For greater use in the aerospace industry of this type of union, a clear understanding of damage progression during the service life is a crucial prerequisite in order to establish inspection intervals and maintenance operations for welded structures. However, only scarce data are currently available regarding fatigue properties of welds. An experimental evaluation of ultrasonic, induction and resistance welding of CF/PPS composites was presented in [9]. The main conclusion of the comparative studies is that no remark- able differences can be observed in the S-N behavior of any of the joints under study. The tension–tension fatigue performance was similar for all the three types of welds with indefinite fatigue limits around 40% of the corresponding static LSS. To date, with the exception of the work just mentioned, research into the fatigue behavior of induction welded joints is practically absent in literature according to the authors’ effort.

Structural Health Monitoring (SHM) could enable a depth understanding of the damage progression through the integration of sensors in the monitored structure and acquiring and analyzing the produced data during the service life to inform about damage existence, localization and type. The ability to have real time access to the health status of thermoplastic joint at every moment of its life could enable a depth understanding of the damage progression and promote the passage from a scheduled driven maintenance regime to a condition based maintenance approach. Several techniques can be applied for a given type of damage and some methods may have a greater sensitivity to a particular defect than others [10]–[12]. Electromagnetic-based SHM and strain back-face strain techniques are currently mainly investigated by the authors. The goal of the present work is to evaluate their capability in evaluating the state of health and damage propagation of CF/PAEK induction welded joints.

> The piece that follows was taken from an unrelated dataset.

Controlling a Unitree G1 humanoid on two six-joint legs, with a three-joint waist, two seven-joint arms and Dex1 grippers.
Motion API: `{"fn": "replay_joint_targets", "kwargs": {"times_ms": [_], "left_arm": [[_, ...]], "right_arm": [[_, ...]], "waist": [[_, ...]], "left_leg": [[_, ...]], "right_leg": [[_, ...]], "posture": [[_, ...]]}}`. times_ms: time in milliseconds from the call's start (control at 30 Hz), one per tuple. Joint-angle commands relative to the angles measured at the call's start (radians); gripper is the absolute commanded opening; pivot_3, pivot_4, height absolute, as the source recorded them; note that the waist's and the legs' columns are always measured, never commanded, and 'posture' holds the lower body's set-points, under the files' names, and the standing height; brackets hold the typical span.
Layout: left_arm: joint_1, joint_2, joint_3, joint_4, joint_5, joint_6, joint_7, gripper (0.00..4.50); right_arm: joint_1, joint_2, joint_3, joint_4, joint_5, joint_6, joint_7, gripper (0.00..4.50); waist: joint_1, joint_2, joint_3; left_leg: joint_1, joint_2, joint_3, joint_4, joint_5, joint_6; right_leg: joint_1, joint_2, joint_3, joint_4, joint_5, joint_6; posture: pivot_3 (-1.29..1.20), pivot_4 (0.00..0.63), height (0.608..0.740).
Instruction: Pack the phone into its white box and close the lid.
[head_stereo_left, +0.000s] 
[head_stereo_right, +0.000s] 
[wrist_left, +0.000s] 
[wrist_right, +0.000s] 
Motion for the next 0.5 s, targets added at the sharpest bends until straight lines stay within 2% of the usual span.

In back-face strain techniques [13], [14], a strain gauge is installed on the surface of the adherents near a site of anticipated fatigue damage. Electromagnetic-based SHM techniques are based on the principle that damage presence affects locally the electro- magnetic characteristics of the material, in particular, the electrical conductivity and/or the dielectric permittivity for fibers reinforced polymers [15]–[17]. Lap-shear joints were fabricated using different process parameters and defective welds were obtained in a fully controlled way. The static as well as dynamic properties of the samples were evaluated and specimens are inspected and tested using both SHM methods.

2. Methodology

2.1. Materials

The employed composite material used to make the welded samples consisted of 2.5 mm thick CFRTP laminates having Polyaryletherketone (PAEK) polymer matrix and five harness satin weave carbon fibre, supplied by Toray Industries, Inc. The dimension of the specimen to be welded was 240 mm by 100 mm.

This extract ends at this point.